Print all of the data exactly as written.
#####
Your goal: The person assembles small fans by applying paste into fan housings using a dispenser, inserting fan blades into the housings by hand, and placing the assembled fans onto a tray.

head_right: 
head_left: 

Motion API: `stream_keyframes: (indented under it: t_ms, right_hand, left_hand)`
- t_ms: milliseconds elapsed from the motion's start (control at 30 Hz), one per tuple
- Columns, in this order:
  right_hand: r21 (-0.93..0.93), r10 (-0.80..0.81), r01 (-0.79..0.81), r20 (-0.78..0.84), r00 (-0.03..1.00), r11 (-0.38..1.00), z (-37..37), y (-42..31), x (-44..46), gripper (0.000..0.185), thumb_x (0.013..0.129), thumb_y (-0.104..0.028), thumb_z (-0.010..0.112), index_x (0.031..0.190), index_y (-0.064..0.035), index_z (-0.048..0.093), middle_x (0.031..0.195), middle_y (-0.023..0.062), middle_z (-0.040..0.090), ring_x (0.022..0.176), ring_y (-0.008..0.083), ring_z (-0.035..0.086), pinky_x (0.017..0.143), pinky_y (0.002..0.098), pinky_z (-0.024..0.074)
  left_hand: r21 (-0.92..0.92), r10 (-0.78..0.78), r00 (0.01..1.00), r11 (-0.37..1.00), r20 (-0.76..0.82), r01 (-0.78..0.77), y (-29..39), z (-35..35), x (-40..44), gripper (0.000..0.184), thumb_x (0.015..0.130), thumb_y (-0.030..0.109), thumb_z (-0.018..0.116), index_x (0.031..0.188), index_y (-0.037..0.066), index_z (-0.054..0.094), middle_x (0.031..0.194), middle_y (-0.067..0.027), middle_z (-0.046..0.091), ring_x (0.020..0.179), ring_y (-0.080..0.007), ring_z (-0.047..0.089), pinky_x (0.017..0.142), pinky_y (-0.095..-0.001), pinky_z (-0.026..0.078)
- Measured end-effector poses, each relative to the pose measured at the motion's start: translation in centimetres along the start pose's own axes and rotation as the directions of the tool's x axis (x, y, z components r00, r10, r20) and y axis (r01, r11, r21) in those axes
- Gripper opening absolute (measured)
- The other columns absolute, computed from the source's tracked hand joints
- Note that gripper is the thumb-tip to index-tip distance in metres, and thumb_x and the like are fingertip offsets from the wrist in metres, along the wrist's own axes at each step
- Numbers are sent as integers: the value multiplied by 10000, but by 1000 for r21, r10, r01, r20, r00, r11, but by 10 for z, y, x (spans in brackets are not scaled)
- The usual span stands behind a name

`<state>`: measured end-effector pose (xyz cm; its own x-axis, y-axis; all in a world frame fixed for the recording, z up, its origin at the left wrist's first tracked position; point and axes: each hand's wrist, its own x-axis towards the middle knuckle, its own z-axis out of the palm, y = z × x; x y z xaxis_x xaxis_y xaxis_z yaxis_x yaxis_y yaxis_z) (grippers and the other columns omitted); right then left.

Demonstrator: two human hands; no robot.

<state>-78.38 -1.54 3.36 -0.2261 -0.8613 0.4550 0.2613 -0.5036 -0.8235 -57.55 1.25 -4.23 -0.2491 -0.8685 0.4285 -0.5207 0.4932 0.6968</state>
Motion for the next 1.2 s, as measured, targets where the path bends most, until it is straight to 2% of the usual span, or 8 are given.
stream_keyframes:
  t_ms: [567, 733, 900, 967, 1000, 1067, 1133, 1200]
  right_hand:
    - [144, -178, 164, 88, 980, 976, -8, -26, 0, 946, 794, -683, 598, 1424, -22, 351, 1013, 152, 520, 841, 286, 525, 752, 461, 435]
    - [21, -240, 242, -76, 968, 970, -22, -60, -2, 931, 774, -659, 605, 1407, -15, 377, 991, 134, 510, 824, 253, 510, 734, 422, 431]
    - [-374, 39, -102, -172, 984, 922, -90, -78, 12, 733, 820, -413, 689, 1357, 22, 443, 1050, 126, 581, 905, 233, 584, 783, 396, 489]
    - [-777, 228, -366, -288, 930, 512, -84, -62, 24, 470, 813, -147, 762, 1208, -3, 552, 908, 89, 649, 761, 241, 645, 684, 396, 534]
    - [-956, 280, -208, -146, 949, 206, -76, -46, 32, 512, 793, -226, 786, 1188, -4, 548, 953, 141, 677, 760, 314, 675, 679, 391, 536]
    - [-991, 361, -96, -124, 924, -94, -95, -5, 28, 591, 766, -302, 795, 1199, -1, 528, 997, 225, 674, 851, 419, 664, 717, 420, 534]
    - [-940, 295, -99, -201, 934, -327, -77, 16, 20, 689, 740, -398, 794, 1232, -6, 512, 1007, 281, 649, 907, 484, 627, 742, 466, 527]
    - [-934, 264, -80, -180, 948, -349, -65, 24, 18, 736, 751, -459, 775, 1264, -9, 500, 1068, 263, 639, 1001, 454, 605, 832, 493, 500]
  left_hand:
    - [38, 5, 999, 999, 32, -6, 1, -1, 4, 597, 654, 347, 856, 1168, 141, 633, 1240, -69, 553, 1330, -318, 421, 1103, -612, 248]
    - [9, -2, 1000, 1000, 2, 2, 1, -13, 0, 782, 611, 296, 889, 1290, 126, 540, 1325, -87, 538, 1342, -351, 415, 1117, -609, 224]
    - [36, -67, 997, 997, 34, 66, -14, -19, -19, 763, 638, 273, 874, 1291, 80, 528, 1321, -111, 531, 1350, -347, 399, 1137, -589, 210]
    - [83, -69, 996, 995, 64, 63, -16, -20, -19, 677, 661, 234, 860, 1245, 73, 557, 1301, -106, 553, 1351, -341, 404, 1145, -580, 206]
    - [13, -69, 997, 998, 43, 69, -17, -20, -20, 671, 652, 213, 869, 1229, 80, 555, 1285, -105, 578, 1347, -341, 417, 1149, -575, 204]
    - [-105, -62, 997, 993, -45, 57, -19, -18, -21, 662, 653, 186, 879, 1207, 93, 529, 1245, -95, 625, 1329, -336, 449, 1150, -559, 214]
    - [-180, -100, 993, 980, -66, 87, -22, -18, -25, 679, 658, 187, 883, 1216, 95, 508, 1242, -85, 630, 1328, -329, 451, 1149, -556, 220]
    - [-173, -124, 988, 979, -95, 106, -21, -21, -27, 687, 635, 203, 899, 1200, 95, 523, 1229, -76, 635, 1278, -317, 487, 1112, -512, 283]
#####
### Result for this exercise
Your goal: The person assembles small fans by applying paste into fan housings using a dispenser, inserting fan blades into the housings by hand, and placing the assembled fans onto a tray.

head_right: 
head_left: 

Motion API: `stream_keyframes: (indented under it: t_ms, right_hand, left_hand)`
- t_ms: milliseconds elapsed from the motion's start (control at 30 Hz), one per tuple
- Columns, in this order:
  right_hand: r21 (-0.93..0.93), r10 (-0.80..0.81), r01 (-0.79..0.81), r20 (-0.78..0.84), r00 (-0.03..1.00), r11 (-0.38..1.00), z (-37..37), y (-42..31), x (-44..46), gripper (0.000..0.185), thumb_x (0.013..0.129), thumb_y (-0.104..0.028), thumb_z (-0.010..0.112), index_x (0.031..0.190), index_y (-0.064..0.035), index_z (-0.048..0.093), middle_x (0.031..0.195), middle_y (-0.023..0.062), middle_z (-0.040..0.090), ring_x (0.022..0.176), ring_y (-0.008..0.083), ring_z (-0.035..0.086), pinky_x (0.017..0.143), pinky_y (0.002..0.098), pinky_z (-0.024..0.074)
  left_hand: r21 (-0.92..0.92), r10 (-0.78..0.78), r00 (0.01..1.00), r11 (-0.37..1.00), r20 (-0.76..0.82), r01 (-0.78..0.77), y (-29..39), z (-35..35), x (-40..44), gripper (0.000..0.184), thumb_x (0.015..0.130), thumb_y (-0.030..0.109), thumb_z (-0.018..0.116), index_x (0.031..0.188), index_y (-0.037..0.066), index_z (-0.054..0.094), middle_x (0.031..0.194), middle_y (-0.067..0.027), middle_z (-0.046..0.091), ring_x (0.020..0.179), ring_y (-0.080..0.007), ring_z (-0.047..0.089), pinky_x (0.017..0.142), pinky_y (-0.095..-0.001), pinky_z (-0.026..0.078)
- Measured end-effector poses, each relative to the pose measured at the motion's start: translation in centimetres along the start pose's own axes and rotation as the directions of the tool's x axis (x, y, z components r00, r10, r20) and y axis (r01, r11, r21) in those axes
- Gripper opening absolute (measured)
- The other columns absolute, computed from the source's tracked hand joints
- Note that gripper is the thumb-tip to index-tip distance in metres, and thumb_x and the like are fingertip offsets from the wrist in metres, along the wrist's own axes at each step
- Numbers are sent as integers: the value multiplied by 10000, but by 1000 for r21, r10, r01, r20, r00, r11, but by 10 for z, y, x (spans in brackets are not scaled)
- The usual span stands behind a name

`<state>`: measured end-effector pose (xyz cm; its own x-axis, y-axis; all in a world frame fixed for the recording, z up, its origin at the left wrist's first tracked position; point and axes: each hand's wrist, its own x-axis towards the middle knuckle, its own z-axis out of the palm, y = z × x; x y z xaxis_x xaxis_y xaxis_z yaxis_x yaxis_y yaxis_z) (grippers and the other columns omitted); right then left.

Demonstrator: two human hands; no robot.

<state>-78.38 -1.54 3.36 -0.2261 -0.8613 0.4550 0.2613 -0.5036 -0.8235 -57.55 1.25 -4.23 -0.2491 -0.8685 0.4285 -0.5207 0.4932 0.6968</state>
Motion for the next 1.2 s, as measured, targets where the path bends most, until it is straight to 2% of the usual span, or 8 are given.
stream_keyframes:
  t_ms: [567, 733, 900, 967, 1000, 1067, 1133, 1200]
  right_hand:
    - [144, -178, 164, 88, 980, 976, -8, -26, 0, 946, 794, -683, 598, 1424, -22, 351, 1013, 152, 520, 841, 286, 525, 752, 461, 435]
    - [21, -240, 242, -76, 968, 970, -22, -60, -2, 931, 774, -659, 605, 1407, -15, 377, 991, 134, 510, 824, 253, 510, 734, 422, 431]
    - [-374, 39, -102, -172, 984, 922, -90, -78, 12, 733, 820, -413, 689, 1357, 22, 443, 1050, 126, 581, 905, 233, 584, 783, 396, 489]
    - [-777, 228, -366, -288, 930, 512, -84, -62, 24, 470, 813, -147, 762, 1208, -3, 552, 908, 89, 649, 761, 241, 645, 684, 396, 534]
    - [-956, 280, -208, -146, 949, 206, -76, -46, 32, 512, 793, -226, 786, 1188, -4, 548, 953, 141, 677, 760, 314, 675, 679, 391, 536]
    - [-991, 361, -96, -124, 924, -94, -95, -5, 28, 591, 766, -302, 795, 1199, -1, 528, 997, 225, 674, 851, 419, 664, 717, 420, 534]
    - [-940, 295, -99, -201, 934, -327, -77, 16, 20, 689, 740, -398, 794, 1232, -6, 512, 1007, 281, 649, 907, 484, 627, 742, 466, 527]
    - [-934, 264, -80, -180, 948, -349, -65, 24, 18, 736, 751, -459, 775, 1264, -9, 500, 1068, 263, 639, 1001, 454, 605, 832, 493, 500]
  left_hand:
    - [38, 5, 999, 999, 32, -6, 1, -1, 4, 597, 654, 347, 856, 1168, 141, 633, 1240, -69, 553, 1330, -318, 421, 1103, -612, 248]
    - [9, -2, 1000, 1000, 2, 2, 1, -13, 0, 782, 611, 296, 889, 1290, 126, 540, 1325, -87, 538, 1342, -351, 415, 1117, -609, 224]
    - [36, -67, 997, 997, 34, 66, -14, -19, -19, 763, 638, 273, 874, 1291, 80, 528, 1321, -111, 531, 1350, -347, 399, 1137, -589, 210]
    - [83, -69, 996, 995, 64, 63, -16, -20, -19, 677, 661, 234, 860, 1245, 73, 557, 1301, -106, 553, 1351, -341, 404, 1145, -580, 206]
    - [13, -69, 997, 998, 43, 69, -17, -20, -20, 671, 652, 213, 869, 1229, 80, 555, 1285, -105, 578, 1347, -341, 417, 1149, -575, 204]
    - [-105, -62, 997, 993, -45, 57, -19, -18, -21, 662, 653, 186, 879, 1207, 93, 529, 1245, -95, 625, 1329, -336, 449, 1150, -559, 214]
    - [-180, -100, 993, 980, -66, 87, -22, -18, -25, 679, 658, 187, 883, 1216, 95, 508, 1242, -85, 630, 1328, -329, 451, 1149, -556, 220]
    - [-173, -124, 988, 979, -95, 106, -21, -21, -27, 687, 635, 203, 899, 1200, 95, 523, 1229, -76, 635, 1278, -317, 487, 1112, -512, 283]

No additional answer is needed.